Au-delà de la vie, il y a la connexion entre différents éléments, différentes formes de vies, d’énergies, tout ce qui fait de la vie, de nos vies, une forme unique de vie. Tout est accessible, disponible à tout un chacun, pourtant chacun marche sur son propre chemin, cueille ses propres fruits, nourrit ses propres besoins ou au contraire, passe indifférent devant les étalages bien plein. Parce que le regard est baissé ? Parce qu’on n’ose pas ? Parce qu’on ne sait pas ? Les trois sûrement, et peut-être même parce qu’on ne croit pas, ou pire, on n’ose pas croire. Devant toute leçon, il y a toujours une phase d’acceptation, un moment où il faut accepter de croire ce qui est dit pour le recevoir comme leçon, pour l’apprendre et apprendre, sans quoi la leçon glisse et s’envole. La vie n’est pas chienne, elle rejouera les leçons jusqu’à faire réagir, réveiller les souvenirs et éveiller la croyance dans la leçon. Et si une vie ne suffit pas, alors plusieurs vies s’enchaîneront jusqu’à ce que la marche de ce grand escalier soit franchie. Un passe obligé somme toute, parce que nul ne doit rester au bas de l’échelle.

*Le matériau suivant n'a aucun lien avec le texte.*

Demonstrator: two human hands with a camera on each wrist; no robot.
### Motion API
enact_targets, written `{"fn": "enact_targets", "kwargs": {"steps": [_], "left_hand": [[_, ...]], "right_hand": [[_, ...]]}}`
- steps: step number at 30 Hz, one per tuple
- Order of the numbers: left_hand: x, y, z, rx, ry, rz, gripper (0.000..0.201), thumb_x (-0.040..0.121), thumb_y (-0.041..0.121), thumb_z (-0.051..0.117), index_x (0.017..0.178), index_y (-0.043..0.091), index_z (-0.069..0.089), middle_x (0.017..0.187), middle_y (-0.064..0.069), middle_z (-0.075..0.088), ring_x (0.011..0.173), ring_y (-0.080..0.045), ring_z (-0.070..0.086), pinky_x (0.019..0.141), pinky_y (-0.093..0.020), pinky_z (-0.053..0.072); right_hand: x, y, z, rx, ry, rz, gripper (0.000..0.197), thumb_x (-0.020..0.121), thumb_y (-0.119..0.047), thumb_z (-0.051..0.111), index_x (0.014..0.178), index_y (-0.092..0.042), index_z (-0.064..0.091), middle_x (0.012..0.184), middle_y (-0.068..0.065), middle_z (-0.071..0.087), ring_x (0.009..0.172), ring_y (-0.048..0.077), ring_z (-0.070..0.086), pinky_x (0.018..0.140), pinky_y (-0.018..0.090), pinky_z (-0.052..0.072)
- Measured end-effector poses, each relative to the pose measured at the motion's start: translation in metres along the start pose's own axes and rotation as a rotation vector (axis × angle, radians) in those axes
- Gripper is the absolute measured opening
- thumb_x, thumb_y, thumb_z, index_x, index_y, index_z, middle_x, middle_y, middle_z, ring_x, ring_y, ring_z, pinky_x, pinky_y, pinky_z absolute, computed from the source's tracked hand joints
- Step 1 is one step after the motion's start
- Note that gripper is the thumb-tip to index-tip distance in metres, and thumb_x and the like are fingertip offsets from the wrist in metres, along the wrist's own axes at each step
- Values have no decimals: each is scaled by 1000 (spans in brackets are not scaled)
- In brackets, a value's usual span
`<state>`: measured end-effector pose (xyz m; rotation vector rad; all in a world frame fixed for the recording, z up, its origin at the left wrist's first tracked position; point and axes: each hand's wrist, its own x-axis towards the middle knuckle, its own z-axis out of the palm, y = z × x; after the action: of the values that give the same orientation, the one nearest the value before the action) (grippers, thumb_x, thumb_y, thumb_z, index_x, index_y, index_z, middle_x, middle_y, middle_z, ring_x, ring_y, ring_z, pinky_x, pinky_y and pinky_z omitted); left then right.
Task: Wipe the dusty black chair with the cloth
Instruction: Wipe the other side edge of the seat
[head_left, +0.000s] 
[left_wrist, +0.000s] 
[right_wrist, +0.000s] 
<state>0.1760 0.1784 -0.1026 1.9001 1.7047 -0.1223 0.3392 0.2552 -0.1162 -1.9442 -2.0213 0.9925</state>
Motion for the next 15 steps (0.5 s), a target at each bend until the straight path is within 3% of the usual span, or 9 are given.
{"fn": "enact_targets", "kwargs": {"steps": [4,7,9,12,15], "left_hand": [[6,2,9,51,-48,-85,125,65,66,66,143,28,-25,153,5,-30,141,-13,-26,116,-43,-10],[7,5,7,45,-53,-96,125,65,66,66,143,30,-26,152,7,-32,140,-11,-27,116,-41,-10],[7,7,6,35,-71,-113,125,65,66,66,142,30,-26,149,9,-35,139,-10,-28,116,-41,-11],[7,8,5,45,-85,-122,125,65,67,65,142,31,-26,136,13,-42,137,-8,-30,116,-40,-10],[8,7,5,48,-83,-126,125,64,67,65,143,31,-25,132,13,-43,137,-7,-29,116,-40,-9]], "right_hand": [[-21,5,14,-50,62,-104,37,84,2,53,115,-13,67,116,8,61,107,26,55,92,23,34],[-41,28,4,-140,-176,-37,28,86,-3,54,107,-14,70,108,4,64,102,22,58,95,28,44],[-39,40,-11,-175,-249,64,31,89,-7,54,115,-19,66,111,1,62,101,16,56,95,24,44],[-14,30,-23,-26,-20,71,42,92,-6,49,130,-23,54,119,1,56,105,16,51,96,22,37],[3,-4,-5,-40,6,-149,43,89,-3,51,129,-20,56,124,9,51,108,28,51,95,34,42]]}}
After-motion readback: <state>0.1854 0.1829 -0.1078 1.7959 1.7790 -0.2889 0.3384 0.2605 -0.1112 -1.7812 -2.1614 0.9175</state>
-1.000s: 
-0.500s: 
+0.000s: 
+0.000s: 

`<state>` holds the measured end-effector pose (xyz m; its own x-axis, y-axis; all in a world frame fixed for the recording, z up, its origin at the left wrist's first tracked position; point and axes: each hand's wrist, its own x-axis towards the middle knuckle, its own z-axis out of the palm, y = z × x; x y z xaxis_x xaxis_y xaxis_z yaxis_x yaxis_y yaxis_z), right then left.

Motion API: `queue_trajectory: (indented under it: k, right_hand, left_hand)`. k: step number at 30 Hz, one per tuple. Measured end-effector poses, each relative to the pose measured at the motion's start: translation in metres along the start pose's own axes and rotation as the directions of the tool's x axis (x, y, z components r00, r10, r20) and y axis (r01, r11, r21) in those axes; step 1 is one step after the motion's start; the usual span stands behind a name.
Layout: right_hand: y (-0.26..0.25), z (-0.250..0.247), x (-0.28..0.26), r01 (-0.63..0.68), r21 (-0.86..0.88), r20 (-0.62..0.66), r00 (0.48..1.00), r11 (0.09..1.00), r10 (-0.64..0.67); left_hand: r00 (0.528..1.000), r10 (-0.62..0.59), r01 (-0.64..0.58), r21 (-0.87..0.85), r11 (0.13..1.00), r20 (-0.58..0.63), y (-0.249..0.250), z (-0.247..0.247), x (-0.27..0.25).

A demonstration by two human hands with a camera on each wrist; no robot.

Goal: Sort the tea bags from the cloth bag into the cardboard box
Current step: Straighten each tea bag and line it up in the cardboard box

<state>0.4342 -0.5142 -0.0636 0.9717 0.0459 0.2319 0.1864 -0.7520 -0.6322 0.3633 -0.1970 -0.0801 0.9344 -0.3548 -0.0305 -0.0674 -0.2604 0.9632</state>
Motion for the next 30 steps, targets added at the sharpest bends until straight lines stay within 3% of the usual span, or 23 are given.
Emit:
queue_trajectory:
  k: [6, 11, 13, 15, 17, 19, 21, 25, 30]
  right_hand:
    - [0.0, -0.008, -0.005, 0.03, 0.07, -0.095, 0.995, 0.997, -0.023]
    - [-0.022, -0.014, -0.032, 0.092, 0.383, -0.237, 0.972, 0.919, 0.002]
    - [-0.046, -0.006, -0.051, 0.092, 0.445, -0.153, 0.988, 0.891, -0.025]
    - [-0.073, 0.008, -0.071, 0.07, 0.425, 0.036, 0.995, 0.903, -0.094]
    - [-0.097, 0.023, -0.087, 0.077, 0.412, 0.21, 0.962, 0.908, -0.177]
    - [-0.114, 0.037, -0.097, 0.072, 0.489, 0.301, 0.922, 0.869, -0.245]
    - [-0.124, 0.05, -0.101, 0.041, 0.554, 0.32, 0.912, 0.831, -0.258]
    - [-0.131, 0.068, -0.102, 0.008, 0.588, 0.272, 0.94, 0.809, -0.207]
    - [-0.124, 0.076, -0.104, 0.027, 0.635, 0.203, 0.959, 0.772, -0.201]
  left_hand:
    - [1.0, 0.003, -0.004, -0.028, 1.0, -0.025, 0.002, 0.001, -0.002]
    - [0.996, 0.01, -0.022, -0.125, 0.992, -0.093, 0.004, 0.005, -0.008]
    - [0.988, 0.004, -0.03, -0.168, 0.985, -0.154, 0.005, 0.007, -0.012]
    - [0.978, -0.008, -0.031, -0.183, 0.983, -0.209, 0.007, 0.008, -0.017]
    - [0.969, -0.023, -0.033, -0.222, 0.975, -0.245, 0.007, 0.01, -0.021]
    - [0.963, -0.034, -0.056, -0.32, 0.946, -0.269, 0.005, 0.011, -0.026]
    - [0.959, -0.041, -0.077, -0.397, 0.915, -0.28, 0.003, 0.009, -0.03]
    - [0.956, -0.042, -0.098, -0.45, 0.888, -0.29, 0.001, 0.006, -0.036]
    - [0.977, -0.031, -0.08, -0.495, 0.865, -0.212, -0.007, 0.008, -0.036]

Bien sûr, il y a des parcours rapides, des progressions avec mention, des vies sans accrocs, presque lisses, mais sont-elles plus intéressantes ? Permettent-elles de grandir, de se forger ? Peut-être pas, ce sont des vies de confort, où tout s’enchaine toujours avec une presque évidence, sans adversité, mais peut-être bien que les leçons y sont bien cachées, qu’au-delà du vernis il y a des couches plus fragiles, un magma qui brûle et ne demande qu’à exploser. Le jour de l’explosion sera bien pire, on ne peut gravir un escalier d’un seul pas, la chute ne sera que plus rude. Il y a des parcours à embûches, des portes qui se ferment,  des coups, des épreuves, des vies qui s’enfuient, des vies qui s’en vont, des impasses, des manques, des noirs profonds, des rouges sang, des larmes, des cris, des combats succédant aux combats, épreuves sans fin, sans faim le tout arrosé des sourires de tout ceux pour qui tout roule. Abnégation. Non, ce n’est pas une fuite, simplement une construction, non pas de murs pour s’enfermer, plutôt empiler les pierres pour grimper dessus et s’élever au-dessus des adversités, mesurer chaque élément, comprendre et apprendre, croire en soi, croire en la vie. Ce ne sont pas des vies de tout repos mais elles sont bien plus constructives et évolutives, bien plus fatigantes aussi. Elles méritent d’être comprises, ou du moins entendues, leurs plages de repos ne sont pas oisives mais vitales, encore faut-il savoir voir et surtout accepter d’admettre que non, toutes les vies ne sont pas identiques et que oui, toutes les vies se valent. Lorsque par contre on est au cœur de ces vies-là, il est important de garder le cap, de savoir parfois fermer les écoutilles et affronter le gros temps de face, non pour y tenir tête mais pour glisser dessus, gravir les grosses vagues et plonger dans leurs creux, de face, oui parce que profil, le bât blesse et l’on coule, on plonge dans des zones sombres d’où l’on peinera à remonter, où on laissera des plumes et beaucoup d’énergies. Il n’y a jamais d’échec, il n’y a que des leçons. Des choses à retenir, des coups à prendre, des savoirs à apprendre, des pas qui se succèdent. Bien ou mal accompagné, le chemin se fait seul car il est notre chemin, notre existence, notre vie. Alors oui, on entend courage mais c’est surtout envie qu’il faudrait dire, l’envie de vivre et surtout croire en soi.